WHAT THE TASK ASKS: From the first line of the listing to the last, set down everything exactly, but skip the images.

*** Opening of THE RECORDS ***

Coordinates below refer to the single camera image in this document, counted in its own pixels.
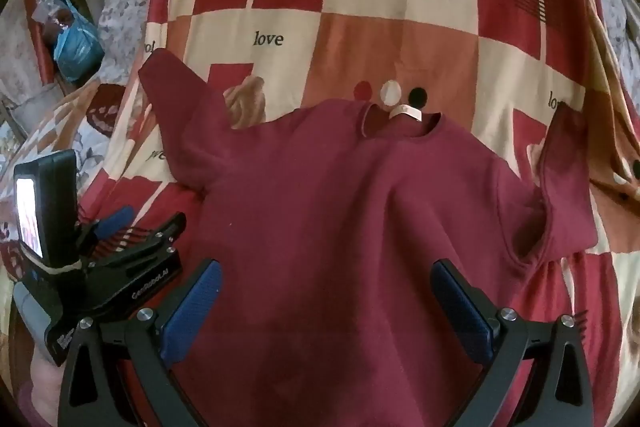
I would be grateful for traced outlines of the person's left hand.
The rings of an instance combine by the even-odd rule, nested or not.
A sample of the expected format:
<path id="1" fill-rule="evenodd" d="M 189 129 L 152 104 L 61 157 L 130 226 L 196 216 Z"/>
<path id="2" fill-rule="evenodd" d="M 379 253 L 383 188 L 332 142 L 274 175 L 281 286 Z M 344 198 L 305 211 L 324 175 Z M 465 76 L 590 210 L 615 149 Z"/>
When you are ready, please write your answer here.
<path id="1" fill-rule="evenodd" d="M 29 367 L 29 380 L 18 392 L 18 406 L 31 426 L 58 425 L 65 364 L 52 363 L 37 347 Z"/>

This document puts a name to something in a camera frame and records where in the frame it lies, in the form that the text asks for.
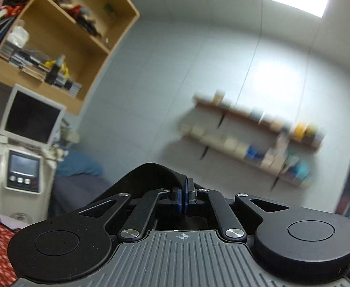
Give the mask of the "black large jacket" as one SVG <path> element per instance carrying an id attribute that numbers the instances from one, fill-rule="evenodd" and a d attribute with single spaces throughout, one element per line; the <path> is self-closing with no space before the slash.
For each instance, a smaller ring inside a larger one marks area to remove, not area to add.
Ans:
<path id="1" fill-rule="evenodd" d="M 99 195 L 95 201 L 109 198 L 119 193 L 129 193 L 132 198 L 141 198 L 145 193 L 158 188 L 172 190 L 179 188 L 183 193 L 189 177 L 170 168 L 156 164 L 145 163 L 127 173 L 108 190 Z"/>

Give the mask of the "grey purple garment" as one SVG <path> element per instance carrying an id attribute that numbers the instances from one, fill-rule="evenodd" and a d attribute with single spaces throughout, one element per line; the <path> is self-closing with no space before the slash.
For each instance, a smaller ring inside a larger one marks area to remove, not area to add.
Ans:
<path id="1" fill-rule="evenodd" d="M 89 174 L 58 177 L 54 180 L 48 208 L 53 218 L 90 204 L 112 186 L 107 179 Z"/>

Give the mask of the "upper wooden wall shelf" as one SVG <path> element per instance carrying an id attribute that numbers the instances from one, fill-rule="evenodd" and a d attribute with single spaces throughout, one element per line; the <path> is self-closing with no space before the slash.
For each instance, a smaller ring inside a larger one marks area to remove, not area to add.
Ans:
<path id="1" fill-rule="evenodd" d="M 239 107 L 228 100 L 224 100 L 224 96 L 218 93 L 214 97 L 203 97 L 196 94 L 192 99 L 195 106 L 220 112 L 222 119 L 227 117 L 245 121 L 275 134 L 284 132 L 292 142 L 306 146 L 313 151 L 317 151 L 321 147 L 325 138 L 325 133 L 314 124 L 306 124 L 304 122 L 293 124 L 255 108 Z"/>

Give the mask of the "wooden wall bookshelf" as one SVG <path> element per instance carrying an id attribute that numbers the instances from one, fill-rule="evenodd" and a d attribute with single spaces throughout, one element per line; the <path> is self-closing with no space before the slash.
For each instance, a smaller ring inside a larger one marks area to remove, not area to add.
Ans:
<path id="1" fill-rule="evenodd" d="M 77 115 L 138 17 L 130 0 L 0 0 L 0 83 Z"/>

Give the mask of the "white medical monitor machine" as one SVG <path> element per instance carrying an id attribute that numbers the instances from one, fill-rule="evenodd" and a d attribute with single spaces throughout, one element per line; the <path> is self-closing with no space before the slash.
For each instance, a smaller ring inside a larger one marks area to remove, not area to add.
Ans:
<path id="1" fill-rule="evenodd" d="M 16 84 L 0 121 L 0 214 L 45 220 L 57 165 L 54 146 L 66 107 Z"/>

*** Close of THE RECORDS ***

EXERCISE RESULT:
Coordinates below refer to the single camera image in this document, counted in its own pixels.
I would be grateful for traced outlines of the person's left hand.
The rings of an instance combine by the even-odd rule, nested or not.
A sample of the expected format:
<path id="1" fill-rule="evenodd" d="M 189 129 L 152 104 L 61 157 L 130 226 L 196 216 Z"/>
<path id="2" fill-rule="evenodd" d="M 379 253 L 383 188 L 332 142 L 274 175 L 281 286 Z M 344 198 L 305 211 L 324 175 Z M 465 76 L 590 210 L 615 149 Z"/>
When you are ready, please write your answer here.
<path id="1" fill-rule="evenodd" d="M 29 367 L 29 380 L 18 392 L 18 406 L 31 426 L 58 425 L 65 364 L 52 363 L 37 347 Z"/>

This document puts a name to something in a camera frame and records where in the frame it lies, in the form that the text asks for.
Give the mask of the "black large jacket" as one SVG <path> element per instance carrying an id attribute that numbers the instances from one, fill-rule="evenodd" and a d attribute with single spaces throughout, one element per line; the <path> is self-closing with no space before the slash.
For each instance, a smaller ring inside a larger one marks area to remove, not area to add.
Ans:
<path id="1" fill-rule="evenodd" d="M 99 195 L 95 201 L 109 198 L 119 193 L 129 193 L 132 198 L 141 198 L 145 193 L 158 188 L 172 190 L 179 188 L 183 193 L 189 177 L 170 168 L 156 164 L 145 163 L 127 173 L 108 190 Z"/>

Give the mask of the "grey purple garment" as one SVG <path> element per instance carrying an id attribute that numbers the instances from one, fill-rule="evenodd" and a d attribute with single spaces throughout, one element per line; the <path> is self-closing with no space before the slash.
For each instance, a smaller ring inside a larger one marks area to remove, not area to add.
Ans:
<path id="1" fill-rule="evenodd" d="M 89 174 L 58 177 L 54 180 L 48 208 L 53 218 L 90 204 L 112 186 L 107 179 Z"/>

Give the mask of the "upper wooden wall shelf" as one SVG <path> element per instance carrying an id attribute that numbers the instances from one, fill-rule="evenodd" and a d attribute with single spaces throughout, one element per line; the <path> is self-closing with no space before the slash.
For each instance, a smaller ring inside a larger one marks area to remove, not area to add.
Ans:
<path id="1" fill-rule="evenodd" d="M 239 107 L 228 100 L 224 100 L 224 96 L 218 93 L 214 97 L 203 97 L 196 94 L 192 99 L 195 106 L 220 112 L 222 119 L 227 117 L 245 121 L 275 134 L 284 132 L 292 142 L 306 146 L 313 151 L 317 151 L 321 147 L 325 138 L 325 133 L 314 124 L 306 124 L 304 122 L 293 124 L 255 108 Z"/>

Give the mask of the "wooden wall bookshelf" as one SVG <path> element per instance carrying an id attribute that numbers the instances from one, fill-rule="evenodd" and a d attribute with single spaces throughout, one element per line; the <path> is self-closing with no space before the slash.
For each instance, a smaller ring inside a larger one marks area to remove, not area to add.
Ans:
<path id="1" fill-rule="evenodd" d="M 77 115 L 138 17 L 130 0 L 0 0 L 0 83 Z"/>

Give the mask of the "white medical monitor machine" as one SVG <path> element per instance carrying an id attribute that numbers the instances from one, fill-rule="evenodd" and a d attribute with single spaces throughout, one element per line; the <path> is self-closing with no space before the slash.
For each instance, a smaller ring inside a larger one marks area to remove, not area to add.
Ans:
<path id="1" fill-rule="evenodd" d="M 16 84 L 0 121 L 0 214 L 45 220 L 57 165 L 54 146 L 66 107 Z"/>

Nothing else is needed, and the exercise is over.